= Punishments in Judaism =

Punishment in Judaism refers to the sanctions imposed for intentional violations of Torah laws (called "613 commandments" or "taryág mitsvót") These punishments can be categorized into two main types: punishments administered "by the hands of Heaven" (Mita beyadei shamaim) and those administered "by the hands of man". Punishments by the hands of Heaven, such as "Kareth", are specified in the Torah for certain transgressions. Punishments administered by the hands of man include judicial penalties that were historically enforced by a rabbinical court, such as Malkot.

== God-related punishment ==
God-related punishments usually refer to punishments administered by the hands of Heaven, or in Hebrew: "Mita beyadei shamaim" (מיתה בידי שמיים). They also include punishments that practice Jewish mysticism. There are a couple of punishments in this category.

=== Kareth ===

The Hebrew term kareth ("cutting off" כָּרֵת, /he/), or extirpation, is a form of punishment for sin, mentioned in the Hebrew Bible and later Jewish writings. The typical Biblical phrase used is "that soul shall be cut off from its people" or a slight variation of this.

In the Hebrew Bible, verbs that underlie the later use of the noun form kareth refer to forms of punishment including premature death, or else exclusion from the people.

Kareth is the punishment for certain crimes and offences defined under Jewish law (e.g. eating the life blood of a living animal, eating suet, refusing to be circumcised, etc.)

=== Korban ===

The term korban primarily refers to sacrificial offerings given from humans to God for the purpose of doing homage, winning favor, or securing pardon.

Some of the sacrificial offerings described in the Torah are obligations imposed on individuals for specific sins. The nature of these offerings can be debated—whether they serve as a form of punishment or as a means of atonement, often signifying complete forgiveness granted by God. However, it is clear that these offerings represent a mandated form of restitution. Individuals who commit these transgressions are required to present a sacrifice, and the judicial authorities (beth din) may enforce compliance with this requirement.

== Human-related punishment ==

=== Capital punishment ===

Capital and corporal punishment in Judaism have a complex history which has been a subject of extensive debate, but most forms of capital punishment were included - stoning, burning, decapitation, and strangulation. These punishments were executed or ordered when someone broke the Laws of Moses, which included adultery, child sacrifice, rape, murder, kidnapping, idolatry, striking, cursing, rebelling, homosexual relations and more.

=== Malkot ===

Malkot is a type of flagellation, and a punishment mentioned in the Torah. The punishment was given to Jews who violated one of Mitzvah's of Lo Tease bemeizid. According to Hebrew teachings, Malkot cannot prevent a punishment that is yet to come afterlife.
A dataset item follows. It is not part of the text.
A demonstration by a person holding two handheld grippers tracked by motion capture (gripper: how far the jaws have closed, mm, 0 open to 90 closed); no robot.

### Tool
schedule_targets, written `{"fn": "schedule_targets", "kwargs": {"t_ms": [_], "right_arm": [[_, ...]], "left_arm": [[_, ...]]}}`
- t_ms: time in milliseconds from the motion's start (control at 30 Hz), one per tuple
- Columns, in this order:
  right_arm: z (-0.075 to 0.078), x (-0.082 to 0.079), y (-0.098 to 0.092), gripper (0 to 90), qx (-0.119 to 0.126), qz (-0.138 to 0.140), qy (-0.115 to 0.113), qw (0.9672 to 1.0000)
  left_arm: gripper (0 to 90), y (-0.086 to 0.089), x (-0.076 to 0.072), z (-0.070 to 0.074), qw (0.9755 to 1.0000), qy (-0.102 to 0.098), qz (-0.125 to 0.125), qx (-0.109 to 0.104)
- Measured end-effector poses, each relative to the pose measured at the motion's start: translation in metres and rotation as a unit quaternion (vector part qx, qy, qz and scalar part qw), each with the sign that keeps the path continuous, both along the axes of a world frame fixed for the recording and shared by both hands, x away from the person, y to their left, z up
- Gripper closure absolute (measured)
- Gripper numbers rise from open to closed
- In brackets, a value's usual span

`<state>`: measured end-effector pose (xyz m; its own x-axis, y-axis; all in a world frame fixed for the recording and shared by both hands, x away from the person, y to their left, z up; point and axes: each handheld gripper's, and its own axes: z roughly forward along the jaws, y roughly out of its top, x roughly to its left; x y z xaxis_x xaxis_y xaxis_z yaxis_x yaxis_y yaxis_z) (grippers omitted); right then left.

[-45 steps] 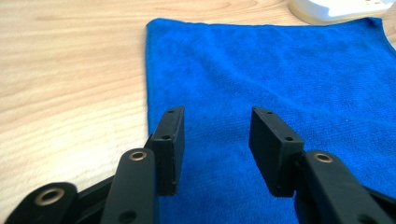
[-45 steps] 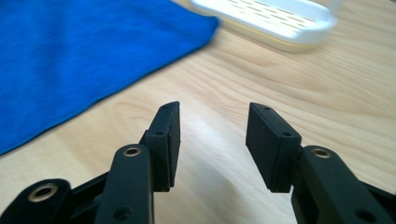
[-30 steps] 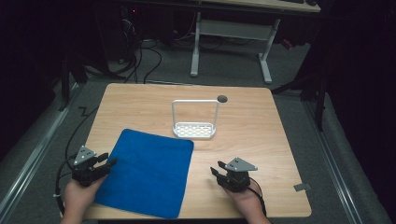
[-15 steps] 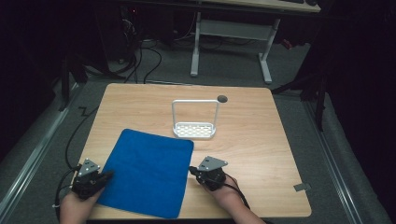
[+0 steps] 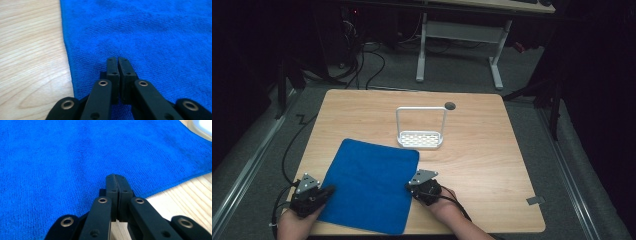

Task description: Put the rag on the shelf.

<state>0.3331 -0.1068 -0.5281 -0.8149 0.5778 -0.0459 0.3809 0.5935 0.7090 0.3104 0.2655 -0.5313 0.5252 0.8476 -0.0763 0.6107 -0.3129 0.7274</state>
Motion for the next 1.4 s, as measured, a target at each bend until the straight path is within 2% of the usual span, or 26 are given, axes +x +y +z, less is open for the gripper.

In Judaism, there are 207 violations that could result in Malkot. The laws of Malkot can be found in Masekhet Makkot.

=== Ayn tahat ayn ===
In biblical law, punishment is not limited to death and flagellation; it also includes the principle of an "eye for an eye" (Hebrew: עין תחת עין, Ayn tahat ayn) as a potential consequence for individuals who cause bodily harm to others, as well as for false witnesses seeking to inflict harm on others. According to the interpretation of the Oral Torah, this law does not advocate literal corporal punishment for those who injure others, but instead mandates financial compensation for physical damage, consistent with the principles of tort in Judaism.

=== Knas ===
A Knas (Hebrew: קנס) is a monetary penalty that an individual is required to pay, not as direct compensation for damages but rather as a form of punishment or deterrence, similar to a modern-day fine. in the Jewish law however, there were different types of Knas for different types of punishments.

=== Arê Miklat ===
The cities of refuge (ערי המקלט ‘ārê ha-miqlāṭ) were six Levitical towns in the Kingdom of Israel and the Kingdom of Judah in which the perpetrators of accidental manslaughter could claim the right of asylum. Some were punished and were thrown to these cities as a corporal punishment.

=== Haknasa LeKippa ===
Haknasa LeKippa (הכנסה לכיפה) refers to a form of imprisonment intended to lead to the death of criminals without direct execution (see Immurement). This punishment is not derived from the Torah but is a rabbinic penalty developed by the beth din.